Among the lines below, keep only those from the one containing "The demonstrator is" through the one containing "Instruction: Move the", and reproduce them exactly.
========================
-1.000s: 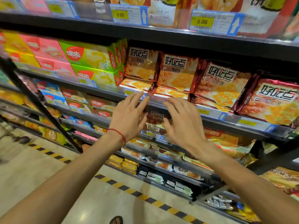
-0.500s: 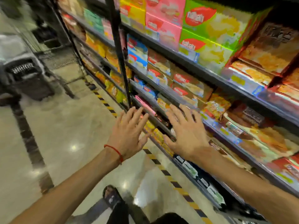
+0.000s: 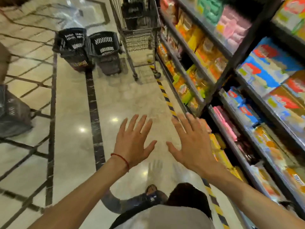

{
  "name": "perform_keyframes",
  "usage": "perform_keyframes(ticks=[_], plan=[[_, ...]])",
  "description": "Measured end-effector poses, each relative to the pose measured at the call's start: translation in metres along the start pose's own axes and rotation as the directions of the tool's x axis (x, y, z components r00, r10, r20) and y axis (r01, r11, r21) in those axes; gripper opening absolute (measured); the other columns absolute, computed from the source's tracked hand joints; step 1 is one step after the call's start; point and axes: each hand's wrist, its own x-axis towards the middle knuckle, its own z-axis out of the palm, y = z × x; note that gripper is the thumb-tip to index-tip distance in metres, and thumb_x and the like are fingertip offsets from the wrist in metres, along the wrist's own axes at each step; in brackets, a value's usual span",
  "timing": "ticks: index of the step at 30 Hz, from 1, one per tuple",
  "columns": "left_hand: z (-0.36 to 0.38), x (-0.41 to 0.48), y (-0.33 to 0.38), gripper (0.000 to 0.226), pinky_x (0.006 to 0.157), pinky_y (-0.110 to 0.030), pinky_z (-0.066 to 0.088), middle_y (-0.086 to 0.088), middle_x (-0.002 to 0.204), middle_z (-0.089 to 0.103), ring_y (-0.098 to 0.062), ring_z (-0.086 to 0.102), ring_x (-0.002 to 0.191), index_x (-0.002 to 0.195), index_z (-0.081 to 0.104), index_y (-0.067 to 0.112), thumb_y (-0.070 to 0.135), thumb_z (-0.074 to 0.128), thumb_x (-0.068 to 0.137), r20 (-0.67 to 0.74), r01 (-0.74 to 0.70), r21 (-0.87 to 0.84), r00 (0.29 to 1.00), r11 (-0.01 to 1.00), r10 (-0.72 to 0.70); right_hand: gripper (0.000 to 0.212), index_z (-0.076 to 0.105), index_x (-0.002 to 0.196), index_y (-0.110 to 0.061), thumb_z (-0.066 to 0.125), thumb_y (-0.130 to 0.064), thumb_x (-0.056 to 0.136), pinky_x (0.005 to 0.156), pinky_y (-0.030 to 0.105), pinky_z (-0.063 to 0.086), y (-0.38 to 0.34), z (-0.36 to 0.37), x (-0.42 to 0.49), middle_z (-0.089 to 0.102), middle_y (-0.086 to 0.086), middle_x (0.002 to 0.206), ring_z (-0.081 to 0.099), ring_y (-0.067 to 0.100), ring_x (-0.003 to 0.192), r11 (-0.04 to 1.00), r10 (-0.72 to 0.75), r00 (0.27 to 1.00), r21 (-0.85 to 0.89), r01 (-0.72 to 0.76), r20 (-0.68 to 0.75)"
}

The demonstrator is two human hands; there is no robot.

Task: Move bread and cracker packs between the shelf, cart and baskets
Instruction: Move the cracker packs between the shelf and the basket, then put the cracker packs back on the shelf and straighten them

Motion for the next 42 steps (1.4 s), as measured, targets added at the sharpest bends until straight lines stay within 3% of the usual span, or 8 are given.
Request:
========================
▸ The answer
The demonstrator is two human hands; there is no robot.

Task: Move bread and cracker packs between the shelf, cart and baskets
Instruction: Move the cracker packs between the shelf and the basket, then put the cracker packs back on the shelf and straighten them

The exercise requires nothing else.